Viega PIM highlights that catheter-associated urinary infections are common in patients with long urinary catheterization periods [47]. The factors related to biofilm formation are crucial for choosing the best intervention strategy to minimize the risk of infection. Furthermore, contamination of a central venous cateter is very concerning because microorganisms can circulate throughout the entire organism, exacerbating an already severe infection [44-46].

Central venous catheters are widely used in hospitals because they provide conveniente access to a patient's vascular system. As a result, it allows for the administration of drugs and other vital components, particularly in hospital circumstances [48].

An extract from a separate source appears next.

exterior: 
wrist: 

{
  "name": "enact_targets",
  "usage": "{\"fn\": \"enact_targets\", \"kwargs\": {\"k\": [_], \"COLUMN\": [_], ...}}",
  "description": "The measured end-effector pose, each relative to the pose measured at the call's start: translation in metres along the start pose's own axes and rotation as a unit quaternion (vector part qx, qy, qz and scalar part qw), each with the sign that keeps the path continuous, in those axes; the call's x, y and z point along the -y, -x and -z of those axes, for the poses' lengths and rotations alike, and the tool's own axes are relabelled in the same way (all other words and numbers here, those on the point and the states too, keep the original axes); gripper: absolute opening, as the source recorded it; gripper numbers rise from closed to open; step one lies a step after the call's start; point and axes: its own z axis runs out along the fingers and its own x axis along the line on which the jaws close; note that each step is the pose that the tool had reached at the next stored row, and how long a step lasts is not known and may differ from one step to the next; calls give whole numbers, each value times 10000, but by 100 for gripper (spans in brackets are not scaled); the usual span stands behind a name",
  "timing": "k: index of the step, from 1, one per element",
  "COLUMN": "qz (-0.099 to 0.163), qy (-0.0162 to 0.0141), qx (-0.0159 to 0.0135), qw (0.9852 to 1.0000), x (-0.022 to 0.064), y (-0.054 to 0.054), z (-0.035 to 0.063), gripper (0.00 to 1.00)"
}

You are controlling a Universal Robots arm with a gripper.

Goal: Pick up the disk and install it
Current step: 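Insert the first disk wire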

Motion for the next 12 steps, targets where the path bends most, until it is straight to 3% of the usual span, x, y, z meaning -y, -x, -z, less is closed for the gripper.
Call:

On the contrary, urinary infections are responsible for high morbidity and mortality rates [40]. One of the main causes of infections in hemodialysis patients is material manipulation by health professionals [30,49]. The use of urinary catheters is essential in patients where access to the arteriovenous fistulae is not possible and, or access to the blood needs to be fast [49].

The use of urinary catheters is associated with a high infection rate as a result of biofilm formation (Figure 3), restricting the benefits that they could provide for patients [49,50]. On catheter surfaces, the most reported microorganisms are S. aureusS.epidermidisP. aeruginosa, K. pneumoniae, and C.albicans [49,51].